Se o notório caso do “mendigo pegador”, ocorrido no dia 9 de março na cidade de Planaltina (DF), tivesse acontecido na era “pré-Youtube”, dificilmente essa história repercutiria em todo o país. Acredito que, assim como outras tantas histórias curiosas do cotidiano, se não fosse pela massificação de tudo o que é fútil, ainda mais na era da internet, o referido caso seria apenas mais uma daquelas anedotas contadas nas mesas dos bares. Entretanto, a coisa viralizou, tendo como pano de fundo a cultura digital e o jornalismo.
Na obra “O mundo que não pensa” (Editora Leya, 2018), o jornalista Franklin Foer faz grandes revelações sobre o modus operandi do jornalismo no contexto da internet e suas tecnologias subjacentes. Para Foer, o jornalismo contemporâneo é extremamente dependente do Google e do Facebook, considerando que as duas gigantes possuem grande parte do público, principalmente as gerações mais jovens e mais conectadas. Logo, são elas que ditam como os portais de notícias deverão se comportar para gerar receita.
Essa dependência gera uma corrida contra o tempo, pois os veículos de imprensa precisam mobilizar seus criadores de conteúdo para fabricar sob demanda notícias que sejam capazes de atrair cliques, engajar o público e vender anúncios.
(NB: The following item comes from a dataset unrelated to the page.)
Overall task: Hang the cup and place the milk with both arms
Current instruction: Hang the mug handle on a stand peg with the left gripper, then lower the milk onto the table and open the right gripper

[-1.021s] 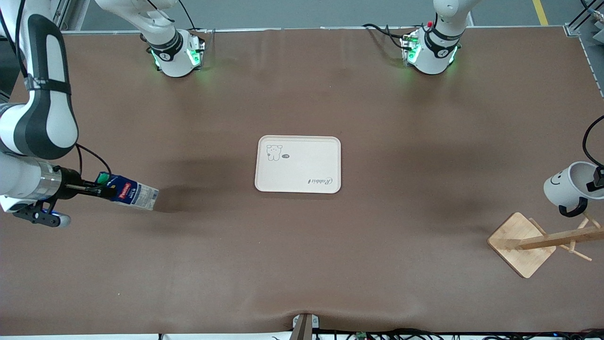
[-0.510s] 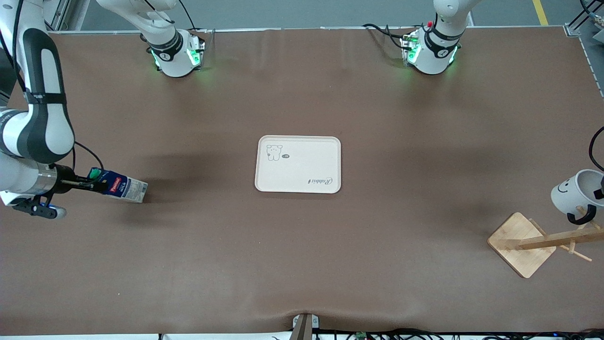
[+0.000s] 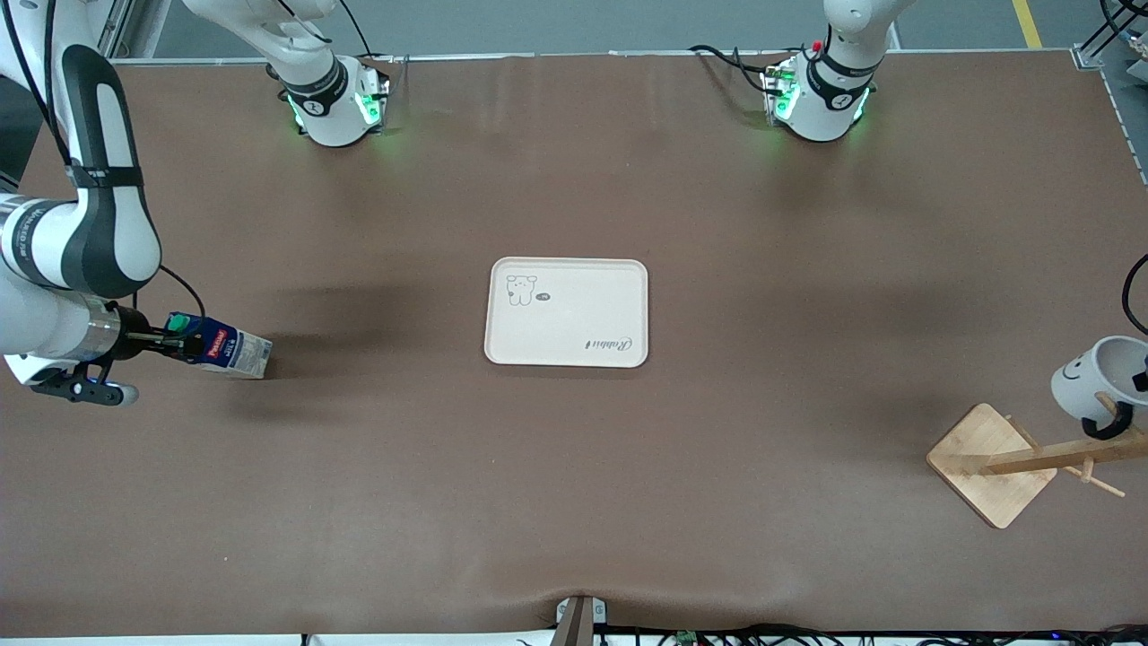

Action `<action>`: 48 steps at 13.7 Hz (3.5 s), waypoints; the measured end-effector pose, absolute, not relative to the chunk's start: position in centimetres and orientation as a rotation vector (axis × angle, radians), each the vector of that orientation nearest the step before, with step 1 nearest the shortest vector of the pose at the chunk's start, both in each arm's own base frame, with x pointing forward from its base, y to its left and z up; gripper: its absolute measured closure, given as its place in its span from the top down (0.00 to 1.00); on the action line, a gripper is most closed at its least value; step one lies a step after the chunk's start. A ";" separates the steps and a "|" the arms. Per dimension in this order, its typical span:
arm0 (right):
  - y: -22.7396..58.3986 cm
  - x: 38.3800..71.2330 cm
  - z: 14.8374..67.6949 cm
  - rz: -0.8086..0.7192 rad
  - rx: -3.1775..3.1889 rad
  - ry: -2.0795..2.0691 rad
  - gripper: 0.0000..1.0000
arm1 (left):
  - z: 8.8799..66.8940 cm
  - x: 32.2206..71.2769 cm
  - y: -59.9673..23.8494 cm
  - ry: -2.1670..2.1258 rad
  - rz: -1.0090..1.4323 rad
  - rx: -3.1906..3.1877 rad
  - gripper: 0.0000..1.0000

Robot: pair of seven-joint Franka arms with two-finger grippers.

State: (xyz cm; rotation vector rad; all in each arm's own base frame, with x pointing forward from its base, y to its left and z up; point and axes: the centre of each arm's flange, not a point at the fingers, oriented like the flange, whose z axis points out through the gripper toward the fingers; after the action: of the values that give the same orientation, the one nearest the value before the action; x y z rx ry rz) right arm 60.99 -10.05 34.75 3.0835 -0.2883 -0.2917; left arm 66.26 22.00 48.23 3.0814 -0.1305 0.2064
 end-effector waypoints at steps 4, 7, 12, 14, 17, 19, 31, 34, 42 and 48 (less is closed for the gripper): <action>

Nesse contexto, Clay A. Johnson, em sua obra “Dieta da Informação: uma defesa do consumo consciente”, publicada originalmente em 2011, já havia mostrado a estratégia de diversos portais de notícias, que ele chamou de “fazendas de conteúdo”. Em um polêmico documento vazado, o portal America Online (AOL) deixou claro aos seus criadores de conteúdo que eles deveriam escrever de cinco a dez posts populares por dia, com o único objetivo de gerar receita de maneira rápida e barata.
Não é à toa que o assunto popular do momento nos é empurrado “goela abaixo”, mesmo sem manifestarmos nenhum interesse nele por meio de nosso comportamento navegacional. Os algoritmos de recomendação de conteúdo, que nos monitoram a todo tempo e que ninguém sabe exatamente como funcionam, sempre encontram um caminho para nos transformar em geradores involuntários de receita.
É como aquela icônica frase do documentário “O Dilema das Redes” (Netflix, 2020): “Se você não está pagando pelo produto, você é o produto”. Assim, os portais de notícias, reféns do Google e do Facebook, fizeram exatamente o que era esperado: transformaram o caso do “mendigo pegador” em prioridade jornalística.
O marido traído foi entrevistado por uma grande emissora de TV (acredito que ele deve ter recebido um bom cachê) e o morador de rua virou uma subcelebridade, mostrando oportunismo, boa dicção e bom vocabulário em suas aparições públicas. Em um trecho vazado de uma das entrevistas, o morador de rua expôs desnecessariamente a mulher (que estaria em um suposto surto psicótico), revelando os detalhes mais sórdidos da relação que, segundo ela mesma relatou à polícia, foi consensual.
Enfim, o que era para ser apenas mais uma fofoca de cidade do interior, ou apenas mais um caso de polícia, considerando que houve agressão, ganhou o Brasil.
Eu não vou me surpreender se o “mendigo pegador” for candidato nas próximas eleições, afinal de contas, estamos no Brasil.